Mis à jour le 30 janv. 2019
AGENCE FRANCE-PRESSE

« S'il y avait un Brexit "dur", cela perturberait alors très certainement l'économie du continent et certainement celle du Royaume-Uni. Et nous en sentirions les effets », a-t-il déclaré lors d'une conférence de presse, soulignant que la Fed « surveillait très étroitement depuis longtemps la situation liée au Brexit ».  

Un Brexit « dur » serait un retrait du Royaume-Uni de l'Union européenne avec un accord commercial a minima avec Bruxelles ou pas d'accord du tout.

M. Powell a indiqué que la surveillance se faisait par le truchement des institutions financières américaines qui ont une présence au Royaume-Uni ou au sein de l'Union européenne ou dans les deux.

Il a estimé que les États-Unis pourraient notamment ressentir en partie les effets des troubles financiers.

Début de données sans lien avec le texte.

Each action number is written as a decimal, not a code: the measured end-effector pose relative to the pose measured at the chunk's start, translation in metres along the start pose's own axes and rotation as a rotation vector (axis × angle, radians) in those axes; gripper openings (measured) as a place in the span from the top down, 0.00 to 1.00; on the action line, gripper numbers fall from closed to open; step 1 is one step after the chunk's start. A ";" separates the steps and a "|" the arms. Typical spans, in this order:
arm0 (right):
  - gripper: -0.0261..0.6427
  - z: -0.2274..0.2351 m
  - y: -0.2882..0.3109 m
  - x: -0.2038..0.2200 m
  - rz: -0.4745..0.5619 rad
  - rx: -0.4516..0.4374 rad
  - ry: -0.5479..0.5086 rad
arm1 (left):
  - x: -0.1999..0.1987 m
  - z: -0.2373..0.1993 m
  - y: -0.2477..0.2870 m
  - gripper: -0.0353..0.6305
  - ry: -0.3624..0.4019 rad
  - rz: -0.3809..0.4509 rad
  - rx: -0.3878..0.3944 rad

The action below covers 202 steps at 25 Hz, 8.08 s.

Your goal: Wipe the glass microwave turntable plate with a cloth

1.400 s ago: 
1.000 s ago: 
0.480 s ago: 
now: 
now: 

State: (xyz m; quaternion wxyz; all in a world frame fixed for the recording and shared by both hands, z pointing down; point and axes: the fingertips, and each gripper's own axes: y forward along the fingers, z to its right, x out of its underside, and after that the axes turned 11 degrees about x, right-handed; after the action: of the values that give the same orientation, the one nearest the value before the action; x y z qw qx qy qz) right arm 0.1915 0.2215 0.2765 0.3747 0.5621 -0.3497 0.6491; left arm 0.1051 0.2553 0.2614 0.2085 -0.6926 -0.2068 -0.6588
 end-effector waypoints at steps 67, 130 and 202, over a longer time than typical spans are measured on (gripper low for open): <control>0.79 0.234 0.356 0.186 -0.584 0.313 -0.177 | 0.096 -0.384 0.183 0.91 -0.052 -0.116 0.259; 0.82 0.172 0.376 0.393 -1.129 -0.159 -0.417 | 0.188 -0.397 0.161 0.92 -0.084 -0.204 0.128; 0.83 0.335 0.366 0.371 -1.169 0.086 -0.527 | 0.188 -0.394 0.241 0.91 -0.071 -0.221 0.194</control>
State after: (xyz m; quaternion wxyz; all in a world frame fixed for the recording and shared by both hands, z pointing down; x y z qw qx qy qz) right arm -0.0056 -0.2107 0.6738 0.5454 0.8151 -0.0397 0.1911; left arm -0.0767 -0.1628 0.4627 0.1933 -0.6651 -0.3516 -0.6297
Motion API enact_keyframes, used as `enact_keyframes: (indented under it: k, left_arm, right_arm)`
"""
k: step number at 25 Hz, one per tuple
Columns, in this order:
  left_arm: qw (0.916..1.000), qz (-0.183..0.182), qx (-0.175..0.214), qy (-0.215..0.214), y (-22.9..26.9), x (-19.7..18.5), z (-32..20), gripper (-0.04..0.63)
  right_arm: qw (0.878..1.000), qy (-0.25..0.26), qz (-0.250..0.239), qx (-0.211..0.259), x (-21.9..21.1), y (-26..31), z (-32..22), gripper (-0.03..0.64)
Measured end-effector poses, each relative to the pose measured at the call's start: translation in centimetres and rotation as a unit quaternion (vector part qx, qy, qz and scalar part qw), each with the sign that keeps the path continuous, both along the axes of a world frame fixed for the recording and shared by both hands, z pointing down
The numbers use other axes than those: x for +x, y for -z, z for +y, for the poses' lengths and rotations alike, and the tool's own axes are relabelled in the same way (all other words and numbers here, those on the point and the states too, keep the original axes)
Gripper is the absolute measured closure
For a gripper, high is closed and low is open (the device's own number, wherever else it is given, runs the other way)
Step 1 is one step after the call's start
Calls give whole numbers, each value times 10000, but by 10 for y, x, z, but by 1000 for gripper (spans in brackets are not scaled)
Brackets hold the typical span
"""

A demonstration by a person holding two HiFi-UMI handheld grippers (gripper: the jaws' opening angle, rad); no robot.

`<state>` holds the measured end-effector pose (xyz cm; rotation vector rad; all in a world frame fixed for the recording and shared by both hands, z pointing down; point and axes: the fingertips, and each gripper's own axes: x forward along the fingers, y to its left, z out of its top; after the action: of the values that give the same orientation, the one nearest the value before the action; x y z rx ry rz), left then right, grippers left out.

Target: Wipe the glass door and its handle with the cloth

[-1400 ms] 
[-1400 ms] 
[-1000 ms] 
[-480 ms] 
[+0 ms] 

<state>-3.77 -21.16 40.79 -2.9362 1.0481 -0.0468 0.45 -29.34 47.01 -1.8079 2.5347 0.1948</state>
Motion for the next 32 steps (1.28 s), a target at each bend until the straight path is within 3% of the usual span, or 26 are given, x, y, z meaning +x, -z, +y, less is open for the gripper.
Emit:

« Nous devons nous montrer humbles et reconnaître que c'est un événement inédit », a-t-il ajouté, soulignant qu'il était difficile d'en prédire les conséquences exactes.

« Nous regarderons avec une grande prudence » les développements de ce dossier épineux, a-t-il également commenté. « Nous espérons une solution rapide » à l'éventualité d'un Brexit dur, a-t-il dit.

L'hypothèse d'un Brexit « dur » est de plus en plus redoutée à deux mois de l'échéance alors que l'Union européenne a adressé un refus ferme aux velléités de la première ministre britannique Theresa May de rouvrir les négociations sur l'accord de sortie de l'UE.